In Section 6.3.7.1-1, verify that the Overtemperature T trip provides adequate protection during this event in cases (i.e., for gradual depressurization) where the low pressurizer pressure setpoint may not be reached for a long time. If applicable, consider a single failure consisting of operating with the wrong reference temperature in the Overtemperature T trip setpoint calculation.
88.
Please note that Reference 15.1.6.5 of the Seabrook UFSAR indicates that WCAP-11397-P-A was issued in April, 1984. This should be corrected to show an issue date of April 1989, as indicated in Reference 7.1-1 of the LAR.
89.
In support of the TS 4.2.2.2.g change, justify the increase in the range of applicability of the limits specified in TSs 4.2.2.2.c, 4.2.2.2.e, and 4.2.2.2.f.
90.
In support of TS Table 2.2-1 changes, explain why total allowance is not applicable to SG low-low level setpoint.
91.
In support of TS Table 3.3-4 changes, explain why total allowance is not applicable to SG low-low and high-high level setpoints.
92.
With regard to TS 6.8.6.1.b changes, explain why the older report, YAEC-1854P, "Core Thermal Limit Protection Function Setpoint Methodology For Seabrook Station,"
October, 1992, is substituted for WCAP-14551-P, (Proprietary), "Westinghouse Setpoint Methodology for Protection Systems, Seabrook Nuclear Power Station Unit 1, 24 Month Fuel Cycle Evaluation," June 1998.
Human Performance 93.
Table Matrix-11 of NRC Review Standard RS-001, Revision 0, provides the NRC staffs guidance for evaluating the potential impacts for SPUs on human performance issues and outlines specific review questions.
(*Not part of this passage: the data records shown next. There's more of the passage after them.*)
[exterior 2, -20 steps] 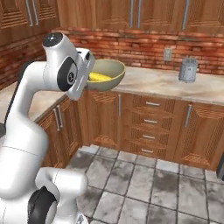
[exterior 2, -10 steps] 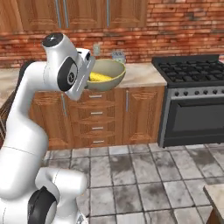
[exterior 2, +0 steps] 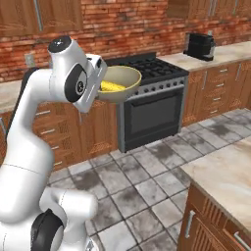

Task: Pick the corn from the sink and place it in the bowl. Then pick the bowl and place it in the microwave. Then close the microwave door and press the start button.

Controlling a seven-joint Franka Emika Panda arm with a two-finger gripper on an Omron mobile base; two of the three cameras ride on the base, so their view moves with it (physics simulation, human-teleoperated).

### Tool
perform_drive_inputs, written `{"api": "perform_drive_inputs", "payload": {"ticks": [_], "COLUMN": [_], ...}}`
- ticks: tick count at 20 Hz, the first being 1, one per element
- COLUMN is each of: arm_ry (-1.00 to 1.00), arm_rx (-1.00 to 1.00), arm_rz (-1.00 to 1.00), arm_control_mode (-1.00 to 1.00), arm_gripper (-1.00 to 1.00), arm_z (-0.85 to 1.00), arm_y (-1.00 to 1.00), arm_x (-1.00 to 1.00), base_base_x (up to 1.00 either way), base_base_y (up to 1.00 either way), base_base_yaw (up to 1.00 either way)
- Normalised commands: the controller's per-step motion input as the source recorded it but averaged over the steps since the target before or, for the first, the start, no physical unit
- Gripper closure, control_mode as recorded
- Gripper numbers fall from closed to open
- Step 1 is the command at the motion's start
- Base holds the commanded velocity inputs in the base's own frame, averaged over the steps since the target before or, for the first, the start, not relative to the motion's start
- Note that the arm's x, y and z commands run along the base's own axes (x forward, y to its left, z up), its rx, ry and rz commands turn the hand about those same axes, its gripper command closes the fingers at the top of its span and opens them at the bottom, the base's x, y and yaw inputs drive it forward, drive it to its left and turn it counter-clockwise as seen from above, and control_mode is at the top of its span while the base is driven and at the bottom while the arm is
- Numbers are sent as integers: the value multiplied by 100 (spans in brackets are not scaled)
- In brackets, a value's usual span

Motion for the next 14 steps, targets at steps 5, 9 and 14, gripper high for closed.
{"api": "perform_drive_inputs", "payload": {"ticks": [5,9,14], "arm_ry": [0,0,0], "arm_rx": [0,0,0], "arm_rz": [0,0,0], "arm_control_mode": [100,100,100], "arm_gripper": [100,100,100], "arm_z": [0,0,0], "arm_y": [0,0,0], "arm_x": [0,0,0], "base_base_x": [0,0,18], "base_base_y": [-15,-6,19], "base_base_yaw": [-62,-60,-49]}}
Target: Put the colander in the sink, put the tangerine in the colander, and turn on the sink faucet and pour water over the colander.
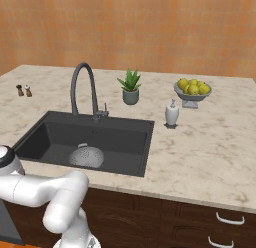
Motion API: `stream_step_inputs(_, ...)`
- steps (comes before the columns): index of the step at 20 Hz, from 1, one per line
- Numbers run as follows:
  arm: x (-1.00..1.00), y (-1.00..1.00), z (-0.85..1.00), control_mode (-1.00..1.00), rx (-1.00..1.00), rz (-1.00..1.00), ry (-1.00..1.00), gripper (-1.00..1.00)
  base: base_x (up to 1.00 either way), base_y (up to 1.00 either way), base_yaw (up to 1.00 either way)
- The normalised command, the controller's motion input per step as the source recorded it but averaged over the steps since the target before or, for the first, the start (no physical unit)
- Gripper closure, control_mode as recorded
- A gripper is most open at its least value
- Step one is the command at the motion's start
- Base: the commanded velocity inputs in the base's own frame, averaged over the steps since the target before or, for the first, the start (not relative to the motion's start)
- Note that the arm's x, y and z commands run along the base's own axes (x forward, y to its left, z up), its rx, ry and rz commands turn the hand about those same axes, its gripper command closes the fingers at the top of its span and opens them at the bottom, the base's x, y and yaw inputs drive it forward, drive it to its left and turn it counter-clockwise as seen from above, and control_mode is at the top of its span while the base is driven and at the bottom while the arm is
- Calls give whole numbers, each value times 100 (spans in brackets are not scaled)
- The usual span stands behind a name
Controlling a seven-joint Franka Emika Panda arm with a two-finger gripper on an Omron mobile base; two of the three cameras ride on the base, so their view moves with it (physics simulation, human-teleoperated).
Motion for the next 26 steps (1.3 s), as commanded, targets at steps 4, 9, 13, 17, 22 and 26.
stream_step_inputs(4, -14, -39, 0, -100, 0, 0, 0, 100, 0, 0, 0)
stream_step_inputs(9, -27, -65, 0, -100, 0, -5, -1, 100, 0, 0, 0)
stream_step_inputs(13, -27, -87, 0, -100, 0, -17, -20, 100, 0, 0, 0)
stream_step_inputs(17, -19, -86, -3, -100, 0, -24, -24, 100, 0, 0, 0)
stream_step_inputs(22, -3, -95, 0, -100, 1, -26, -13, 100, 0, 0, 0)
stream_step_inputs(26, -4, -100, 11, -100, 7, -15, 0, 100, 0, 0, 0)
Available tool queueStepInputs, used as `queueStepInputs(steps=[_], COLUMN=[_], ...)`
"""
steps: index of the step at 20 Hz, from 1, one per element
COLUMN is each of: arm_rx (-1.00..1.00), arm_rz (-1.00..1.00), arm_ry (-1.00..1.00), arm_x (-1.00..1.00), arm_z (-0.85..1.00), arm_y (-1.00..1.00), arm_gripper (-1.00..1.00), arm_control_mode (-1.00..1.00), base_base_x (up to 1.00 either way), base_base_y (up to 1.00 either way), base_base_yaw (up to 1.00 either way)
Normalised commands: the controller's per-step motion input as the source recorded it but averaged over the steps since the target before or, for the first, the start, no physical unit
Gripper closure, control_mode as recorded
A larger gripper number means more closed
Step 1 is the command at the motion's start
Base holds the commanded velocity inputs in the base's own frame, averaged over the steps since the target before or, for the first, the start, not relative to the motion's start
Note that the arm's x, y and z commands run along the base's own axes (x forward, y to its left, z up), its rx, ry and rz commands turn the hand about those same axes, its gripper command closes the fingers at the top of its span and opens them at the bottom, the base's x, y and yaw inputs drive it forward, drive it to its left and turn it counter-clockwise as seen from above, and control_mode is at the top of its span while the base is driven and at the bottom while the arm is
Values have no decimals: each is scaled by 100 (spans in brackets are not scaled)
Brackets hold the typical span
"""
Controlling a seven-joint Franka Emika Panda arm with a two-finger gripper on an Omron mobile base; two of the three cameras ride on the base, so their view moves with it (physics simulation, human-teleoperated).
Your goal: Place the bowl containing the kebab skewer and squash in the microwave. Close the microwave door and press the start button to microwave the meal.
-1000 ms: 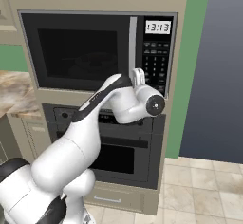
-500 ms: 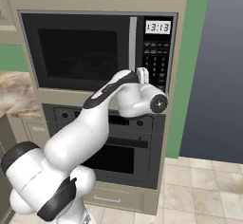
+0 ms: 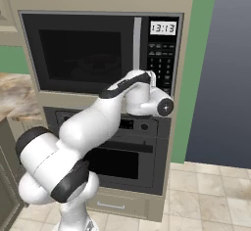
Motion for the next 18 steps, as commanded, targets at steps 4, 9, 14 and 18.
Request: queueStepInputs(steps=[4, 9, 14, 18], arm_rx=[0, 0, 0, -16], arm_rz=[-4, -6, -8, -34], arm_ry=[0, 0, 0, -29], arm_x=[51, 52, 57, 23], arm_z=[-24, -21, -18, -65], arm_y=[-19, -27, -22, 46], arm_gripper=[100, 100, 100, 100], arm_control_mode=[-100, -100, -100, -100], base_base_x=[0, 0, 0, 0], base_base_y=[0, 0, 0, 0], base_base_yaw=[0, 0, 0, 0])
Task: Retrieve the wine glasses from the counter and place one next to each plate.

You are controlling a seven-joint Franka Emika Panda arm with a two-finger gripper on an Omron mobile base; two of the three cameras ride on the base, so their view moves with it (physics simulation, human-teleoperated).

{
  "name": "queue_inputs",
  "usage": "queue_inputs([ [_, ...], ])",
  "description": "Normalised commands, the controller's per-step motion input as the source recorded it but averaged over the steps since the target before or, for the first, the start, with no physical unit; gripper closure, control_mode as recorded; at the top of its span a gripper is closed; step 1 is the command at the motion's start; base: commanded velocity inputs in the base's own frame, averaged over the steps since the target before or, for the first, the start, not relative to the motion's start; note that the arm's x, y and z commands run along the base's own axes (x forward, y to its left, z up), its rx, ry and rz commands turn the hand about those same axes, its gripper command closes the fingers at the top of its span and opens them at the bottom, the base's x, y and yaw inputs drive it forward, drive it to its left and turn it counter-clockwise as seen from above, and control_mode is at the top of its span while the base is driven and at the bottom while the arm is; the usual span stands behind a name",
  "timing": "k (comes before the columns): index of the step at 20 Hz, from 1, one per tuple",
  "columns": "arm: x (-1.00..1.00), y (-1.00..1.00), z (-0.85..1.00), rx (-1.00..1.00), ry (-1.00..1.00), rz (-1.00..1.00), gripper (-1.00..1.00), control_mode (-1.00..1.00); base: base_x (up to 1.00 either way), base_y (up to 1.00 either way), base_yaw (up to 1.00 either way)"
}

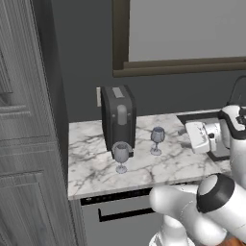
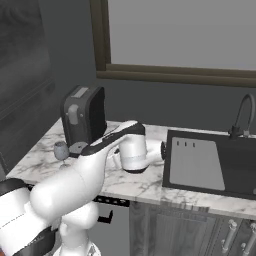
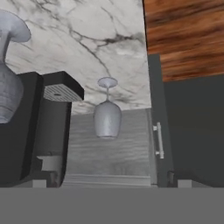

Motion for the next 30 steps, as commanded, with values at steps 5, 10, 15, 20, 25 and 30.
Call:
queue_inputs([
  [5,0.16,-0.1,-0.16,0.01,0.0,0.0,-1.0,-1.0,0.0,0.0,0.0],
  [10,0.25,-0.03,-0.22,0.01,0.0,0.0,-1.0,-1.0,0.0,0.0,0.0],
  [15,0.09,0.0,-0.2,0.0,0.01,0.0,-1.0,-1.0,0.0,0.0,0.0],
  [20,0.15,0.0,-0.2,0.0,0.05,0.0,-1.0,-1.0,0.0,0.0,0.0],
  [25,0.24,0.0,-0.08,0.0,0.01,-0.02,-1.0,-1.0,0.0,0.0,0.0],
  [30,0.19,0.0,-0.06,0.0,0.03,-0.02,-1.0,-1.0,0.0,0.0,0.0],
])
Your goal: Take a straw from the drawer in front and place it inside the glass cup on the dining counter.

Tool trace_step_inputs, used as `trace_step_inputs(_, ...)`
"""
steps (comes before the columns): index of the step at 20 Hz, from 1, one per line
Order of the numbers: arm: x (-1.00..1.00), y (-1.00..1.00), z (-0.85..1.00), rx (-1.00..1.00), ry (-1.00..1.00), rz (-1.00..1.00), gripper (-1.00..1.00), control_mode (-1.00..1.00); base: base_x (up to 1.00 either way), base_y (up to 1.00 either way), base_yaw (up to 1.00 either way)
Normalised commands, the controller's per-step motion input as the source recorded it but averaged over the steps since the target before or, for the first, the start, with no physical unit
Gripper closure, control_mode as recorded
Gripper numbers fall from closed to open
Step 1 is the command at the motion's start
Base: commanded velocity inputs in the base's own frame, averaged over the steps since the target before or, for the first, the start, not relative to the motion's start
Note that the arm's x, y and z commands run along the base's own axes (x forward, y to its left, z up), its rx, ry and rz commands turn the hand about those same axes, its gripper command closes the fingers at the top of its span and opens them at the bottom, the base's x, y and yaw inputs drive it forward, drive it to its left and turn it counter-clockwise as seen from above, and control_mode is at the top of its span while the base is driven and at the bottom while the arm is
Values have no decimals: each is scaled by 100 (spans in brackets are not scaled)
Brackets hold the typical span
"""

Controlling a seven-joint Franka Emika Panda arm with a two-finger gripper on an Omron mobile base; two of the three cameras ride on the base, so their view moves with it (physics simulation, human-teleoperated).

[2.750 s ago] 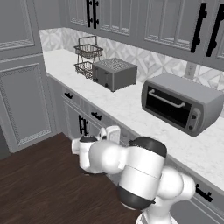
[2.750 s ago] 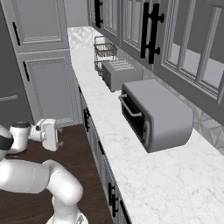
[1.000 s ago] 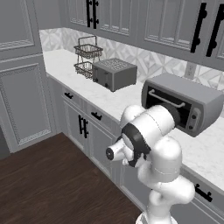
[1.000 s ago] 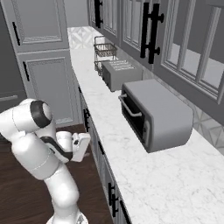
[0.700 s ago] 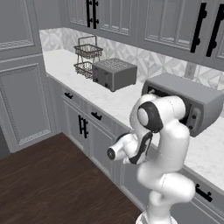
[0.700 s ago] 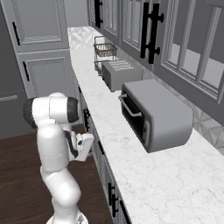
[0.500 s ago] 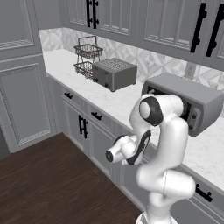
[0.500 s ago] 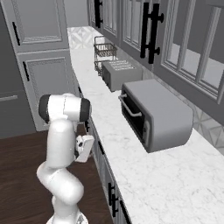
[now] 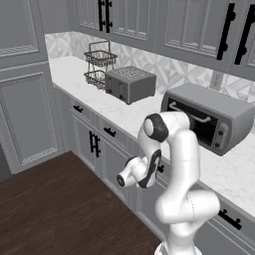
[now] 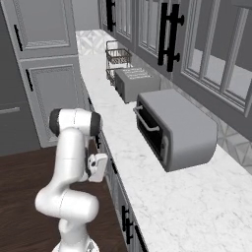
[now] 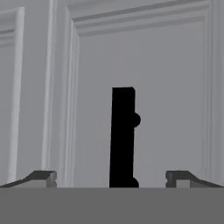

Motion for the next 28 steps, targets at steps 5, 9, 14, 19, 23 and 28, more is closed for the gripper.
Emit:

Section 11.0, "Impact on Operations," of the LAR does not sufficiently address the standard set of questions of Matrix-11.
a.
Describe how the proposed SPU will change the plant emergency and abnormal operating procedures.
b.
Provide a list of systems that require new operating and maintenance procedures as a result of the SPU. Provide a description of each of the new procedures's intended purpose.
c.
Describe any new operator actions required as a result of the SPU. Describe changes to current operator actions related to emergency or abnormal operating procedures that will occur as a result of the SPU.
d.
Describe any changes the SPU will have on the safety parameter display system. How will the operators be aware of such changes?
e.
Describe any changes the SPU will have on the operator training program and the plant referenced control room simulator. State the controlling standard for the control room simulator. Provide an implementation schedule for modifications to the simulator that are needed as a result of the SPU.
Environmental Impact 94.
In Section 13.0, "Environmental Evaluation," FPLE states the following:
The recirculation mode increases this discharge water temperature and therefore, the temperature rise between the intake and discharge transition structure is also increased.
a.
Does the National Pollutant Discharge Elimination System (NPDES) permit for Seabrook require a mixing zone? Is there adequate mixing of the thermal plume to accommodate the increase in circulating water outlet temperature?
b.
Will the SPU require any changes to the current NPDES permit or other plant administrative limits?
c.
Discuss the noise effects due to operation of Seabrook at uprated power conditions. Will there be an increase in noise resulting from the SPU?
95.
Verify that for post-accident conditions, the existing post-accident dose rate maps are adequate for power uprate conditions.